━━ Data supplied

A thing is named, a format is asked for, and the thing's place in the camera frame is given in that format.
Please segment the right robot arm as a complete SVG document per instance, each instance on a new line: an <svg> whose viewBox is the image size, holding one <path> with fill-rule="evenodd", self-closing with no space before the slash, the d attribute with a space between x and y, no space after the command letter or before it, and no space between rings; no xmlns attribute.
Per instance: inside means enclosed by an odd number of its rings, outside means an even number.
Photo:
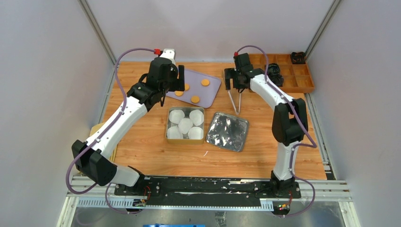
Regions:
<svg viewBox="0 0 401 227"><path fill-rule="evenodd" d="M224 70L226 90L235 89L239 94L250 90L258 94L273 110L272 134L278 143L275 167L271 172L270 191L283 197L295 186L293 165L299 146L308 134L306 103L294 99L271 82L267 71L254 68L249 54L235 53L235 67Z"/></svg>

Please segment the metal tongs grey handle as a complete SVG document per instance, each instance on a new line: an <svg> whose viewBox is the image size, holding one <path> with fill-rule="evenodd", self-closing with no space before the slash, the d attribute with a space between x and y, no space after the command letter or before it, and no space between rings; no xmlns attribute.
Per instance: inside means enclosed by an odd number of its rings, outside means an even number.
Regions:
<svg viewBox="0 0 401 227"><path fill-rule="evenodd" d="M239 115L241 112L242 94L237 91L232 93L231 90L228 90L227 93L235 114Z"/></svg>

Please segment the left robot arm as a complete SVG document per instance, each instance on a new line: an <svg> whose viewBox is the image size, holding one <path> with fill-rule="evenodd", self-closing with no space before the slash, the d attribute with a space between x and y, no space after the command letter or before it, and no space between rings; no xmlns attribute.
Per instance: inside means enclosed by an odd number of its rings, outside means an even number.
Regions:
<svg viewBox="0 0 401 227"><path fill-rule="evenodd" d="M72 145L75 167L99 186L123 184L133 195L144 192L143 174L128 166L119 166L109 157L128 130L157 103L164 104L169 91L184 91L184 66L156 57L134 84L120 107L106 123L85 141Z"/></svg>

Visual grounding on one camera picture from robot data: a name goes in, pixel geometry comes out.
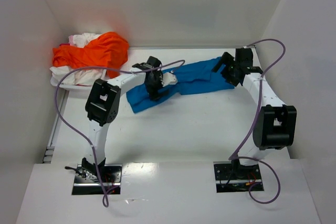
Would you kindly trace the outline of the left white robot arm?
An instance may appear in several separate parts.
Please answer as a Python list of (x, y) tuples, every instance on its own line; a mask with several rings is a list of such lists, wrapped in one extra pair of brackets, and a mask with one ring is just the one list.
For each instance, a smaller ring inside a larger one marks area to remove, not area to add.
[(167, 91), (162, 91), (163, 88), (177, 83), (173, 72), (163, 73), (159, 69), (160, 65), (157, 58), (150, 56), (147, 62), (134, 64), (128, 73), (109, 80), (97, 79), (93, 83), (85, 105), (90, 146), (93, 150), (81, 162), (81, 167), (90, 175), (98, 177), (104, 174), (107, 132), (117, 117), (120, 98), (136, 86), (144, 84), (149, 99), (158, 101), (168, 94)]

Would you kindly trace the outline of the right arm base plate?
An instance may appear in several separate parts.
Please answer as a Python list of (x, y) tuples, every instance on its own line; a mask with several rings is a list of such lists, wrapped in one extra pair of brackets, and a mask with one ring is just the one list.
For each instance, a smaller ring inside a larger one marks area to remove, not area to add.
[(259, 165), (243, 166), (240, 161), (215, 162), (214, 176), (217, 193), (264, 191)]

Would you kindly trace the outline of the blue t shirt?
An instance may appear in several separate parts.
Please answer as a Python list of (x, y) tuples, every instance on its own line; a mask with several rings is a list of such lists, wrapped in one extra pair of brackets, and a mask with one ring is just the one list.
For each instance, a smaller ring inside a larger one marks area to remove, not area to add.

━━━━

> Description of the task
The reply has to reproduce every line above verbatim and contain no pictures.

> Solution
A thing is named, a format is asked for, and the thing's place in the camera frame is given in that format.
Please segment the right robot arm as a complete SVG document per instance, each instance on a new line: an <svg> whose viewBox is the image size, holding one <path> with fill-rule="evenodd", self-closing with no space before the slash, the d attribute with a space between x and y, no space after the command letter or before it, and no space between rings; no xmlns attribute.
Per instance: inside means enclosed by an odd number of its rings, outside means an even number.
Photo:
Regions:
<svg viewBox="0 0 401 227"><path fill-rule="evenodd" d="M224 70L226 90L235 89L239 94L250 90L258 94L273 110L272 134L278 143L275 167L271 172L270 191L283 197L295 186L293 165L299 146L308 134L306 103L294 99L271 82L267 71L254 68L249 54L235 53L235 67Z"/></svg>

Please segment the metal tongs grey handle as a complete SVG document per instance, each instance on a new line: an <svg> whose viewBox is the image size, holding one <path> with fill-rule="evenodd", self-closing with no space before the slash, the d attribute with a space between x and y, no space after the command letter or before it, and no space between rings; no xmlns attribute.
Per instance: inside means enclosed by an odd number of its rings, outside means an even number.
Regions:
<svg viewBox="0 0 401 227"><path fill-rule="evenodd" d="M239 115L241 112L242 94L237 91L232 93L231 90L228 90L227 93L235 114Z"/></svg>

Please segment the left robot arm as a complete SVG document per instance, each instance on a new line: an <svg> whose viewBox is the image size, holding one <path> with fill-rule="evenodd", self-closing with no space before the slash, the d attribute with a space between x and y, no space after the command letter or before it, and no space between rings; no xmlns attribute.
Per instance: inside means enclosed by an odd number of its rings, outside means an even number.
Regions:
<svg viewBox="0 0 401 227"><path fill-rule="evenodd" d="M72 145L75 167L99 186L123 184L133 195L144 192L143 174L128 166L119 166L109 157L128 130L157 103L164 104L169 91L184 91L184 66L156 57L134 84L120 107L106 123L85 141Z"/></svg>

Visual grounding on one camera picture from robot data: a name goes in, pixel geometry comes out.
Would you kindly trace the outline of the left white robot arm?
An instance may appear in several separate parts.
Please answer as a Python list of (x, y) tuples, every instance on its own line; a mask with several rings is a list of such lists, wrapped in one extra pair of brackets, and a mask with one ring is just the one list.
For each instance, a smaller ring inside a larger one marks area to remove, not area to add.
[(167, 91), (162, 91), (163, 88), (177, 83), (173, 72), (163, 73), (159, 69), (160, 65), (157, 58), (150, 56), (147, 62), (134, 64), (128, 73), (109, 80), (97, 79), (93, 83), (85, 105), (90, 146), (93, 150), (81, 162), (81, 167), (90, 175), (98, 177), (104, 174), (107, 132), (117, 117), (120, 98), (136, 86), (144, 84), (149, 99), (158, 101), (168, 94)]

Would you kindly trace the outline of the right arm base plate?
An instance may appear in several separate parts.
Please answer as a Python list of (x, y) tuples, every instance on its own line; a mask with several rings is a list of such lists, wrapped in one extra pair of brackets, and a mask with one ring is just the one list.
For each instance, a smaller ring inside a larger one marks area to remove, not area to add.
[(259, 165), (243, 166), (240, 161), (215, 162), (214, 176), (217, 193), (264, 191)]

Would you kindly trace the outline of the blue t shirt?
An instance may appear in several separate parts.
Please answer as a Python list of (x, y) tuples, every instance on its own line; a mask with several rings is a list of such lists, wrapped in one extra pair of brackets, and a mask with one ring is just the one list.
For each instance, a smaller ring inside a larger one marks area to remove, not area to add.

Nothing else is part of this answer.